Hannah (Andrea Pallaoro)

Cómo traducir a partir del gesto la psicología de un personaje que intenta negar su propia imagen. Esa parece ser la pregunta que Andrea Pallaoro pretende no responder, pero sí desarrollar en su segundo largometraje.

Tras una adaptación libérrima del mito de Medea, convertido en tragedia por Eurípides, el autor italiano reivindica el cine del gesto, cediendo su puesta al cuerpo, las manos y el rostro de Charlotte Rampling.

En lo formal pueden argüirse diferencias evidentes, pero en lo temático es inevitable mencionar 45 Years, película estrenada hace dos años, dirigida por el británico Andrew Haigh —autor de Lean on Pete, que se estrena también este 18 de mayo—. Al igual que en Hannah, una mujer, también encarnada por Rampling, debía hacer frente a una revelación que ponía en jaque su longevo matrimonio y, por ende, toda su vida y su identidad. Haigh, por su parte, optaba por la profundidad de campo, una cámara móvil pero estable y, sobre todo, distancia respecto de su protagonista. En este caso, Pallaoro fragmenta el cuerpo de Hannah, divide sus acciones en gestos y alarga sus silencios. Fuerza la duración y, probablemente, exija más de lo que puedan esperar algunos espectadores, pero no quepa duda que la espera merece la pena. No solo es la experimentación con el tiempo; Hannah se mantiene en la linde entre la ficción y la no-ficción. Por un lado, adopta las maneras del documental, tratando de capturar una imagen que huye, que rechaza ser filmada —el plano secuencia final rubrica el filme como una variación post-Dardenne con Rosetta como claro referente—. Por otro, el sugerente uso del sonido dibuja un fuera de campo que dota de significado todo aquello que la contención de Rampling esconde. De hecho, Pallaoro no parece demasiado interesado en explicar cómo se siente, más allá de lo que su rostro sea capaz de decirnos, que no es poco, pues no es hasta prácticamente el final de la película que el espectador puede atar cabos acerca de los motivos del encarcelamiento de su marido. También el guion oculta mucho más de lo que explica y prefiere centrarse en naderías, escenas narrativas —y aparentemente— insustanciales, en las que lo visual se impone. Un viaje en autobús puede convertirse en la lucha de un rostro por sobrevivir ante la luz reflejada en un cristal o, quizá la escena más reveladora de todo el metraje, un paseo a la floristería hace que Hannah se tope con un rodaje en plena calle. Sus ojos se pierden en el humo, los trajes de época y las cámaras que ruedan esa fantasía que parece tan real.

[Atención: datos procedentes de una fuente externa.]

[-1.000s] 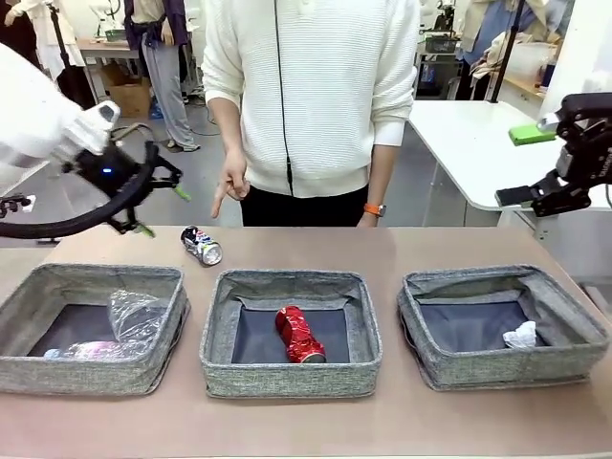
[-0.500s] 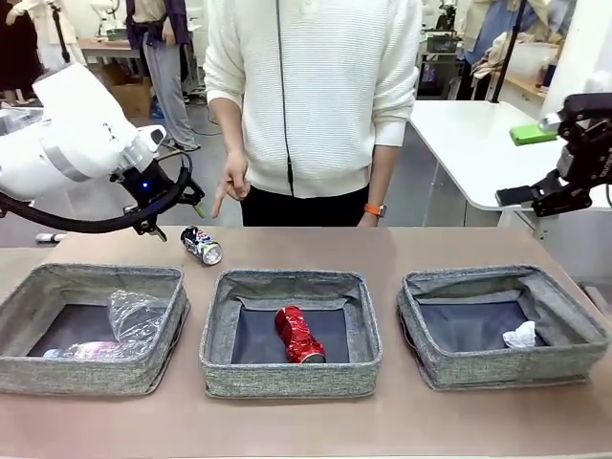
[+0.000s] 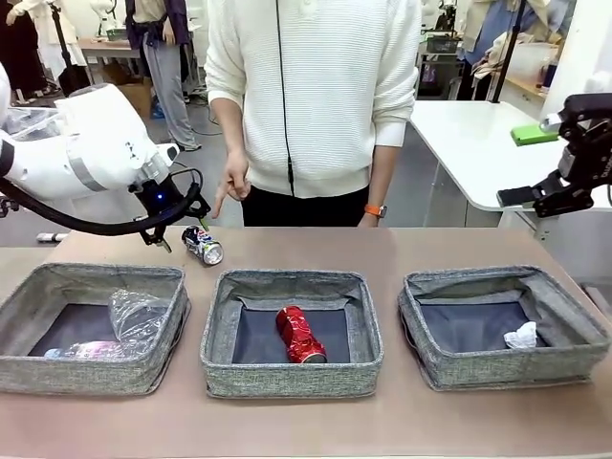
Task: Sort the waste into the appropriate baskets.
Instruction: Pick up the waste item pointed out by the person.
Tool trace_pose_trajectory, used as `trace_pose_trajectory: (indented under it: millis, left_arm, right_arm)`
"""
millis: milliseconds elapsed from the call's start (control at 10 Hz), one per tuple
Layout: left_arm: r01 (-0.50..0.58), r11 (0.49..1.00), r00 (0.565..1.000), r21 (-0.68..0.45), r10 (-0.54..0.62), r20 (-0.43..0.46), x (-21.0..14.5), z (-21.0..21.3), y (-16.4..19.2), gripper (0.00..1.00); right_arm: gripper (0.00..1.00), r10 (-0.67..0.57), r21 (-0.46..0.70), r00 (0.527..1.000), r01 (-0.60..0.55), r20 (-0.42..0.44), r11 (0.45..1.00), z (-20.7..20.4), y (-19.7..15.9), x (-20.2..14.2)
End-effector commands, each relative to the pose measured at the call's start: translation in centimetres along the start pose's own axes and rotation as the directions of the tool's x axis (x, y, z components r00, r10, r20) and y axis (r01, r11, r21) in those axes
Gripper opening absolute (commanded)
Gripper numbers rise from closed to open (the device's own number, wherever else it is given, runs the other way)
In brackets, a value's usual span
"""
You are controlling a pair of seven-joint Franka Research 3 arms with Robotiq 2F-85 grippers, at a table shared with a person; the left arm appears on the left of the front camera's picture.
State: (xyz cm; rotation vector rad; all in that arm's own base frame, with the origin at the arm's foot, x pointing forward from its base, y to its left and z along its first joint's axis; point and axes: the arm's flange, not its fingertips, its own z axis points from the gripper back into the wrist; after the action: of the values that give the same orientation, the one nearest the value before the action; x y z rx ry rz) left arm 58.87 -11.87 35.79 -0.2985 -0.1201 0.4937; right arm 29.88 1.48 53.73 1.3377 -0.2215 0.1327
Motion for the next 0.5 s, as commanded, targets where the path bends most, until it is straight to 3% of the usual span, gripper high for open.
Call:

Ya en Medeas, su anterior filme, a pesar de la crueldad característica del material de base —el dolor en las tragedias griegas servía como redención catártica—, era capaz de proponer una visión pudorosa del inexorable descenso a los infiernos de su protagonista y toda la violencia que eso supondría. En este caso, puede considerarse el paso adelante de un director que se consolida como cineasta de lo real, inequívocamente humanista, pero que, con elegancia, se deja conducir por una actriz —con permiso de Binoche, por mencionar una de las intérpretes cuyo legado quedará grabado a fuego en los anales de la historia del cine— capaz de condensar toda una miríada de sentimientos en una mirada.